ACE-HetEM for ab initio Heterogenous Cryo-EM 3D Reconstruction

Due to the extremely low signal-to-noise ratio (SNR) and unknown poses (projection angles and image translation) in cryo-EM experiments, reconstructing 3D structures from 2D images is very challenging. On top of these challenges, heterogeneous cryo-EM reconstruction also has an additional requirement: conformation classification. An emerging solution to this problem is called amortized inference, implemented using the autoencoder architecture or its variants.

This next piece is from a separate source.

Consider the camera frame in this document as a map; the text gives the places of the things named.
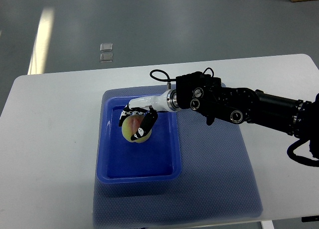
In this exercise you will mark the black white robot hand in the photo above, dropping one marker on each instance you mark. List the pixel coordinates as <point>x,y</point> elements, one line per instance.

Instead of searching for the correct image-to-pose/conformation mapping for every image in the dataset as in non-amortized methods, amortized inference only needs to train an encoder that maps images to appropriate latent spaces representing poses or conformations. Unfortunately, standard amortized-inference-based methods with entangled latent spaces have difficulty learning the distribution of conformations and poses from cryo-EM images. In this paper, we propose an unsupervised deep learning architecture called "ACE-HetEM" based on amortized inference. To explicitly enforce the disentanglement of conformation classifications and pose estimations, we designed two alternating training tasks in our method: image-to-image task and pose-to-pose task. Results on simulated datasets show that ACE-HetEM has comparable accuracy in pose estimation and produces even better reconstruction resolution than non-amortized methods. Furthermore, we show that ACE-HetEM is also applicable to real experimental datasets.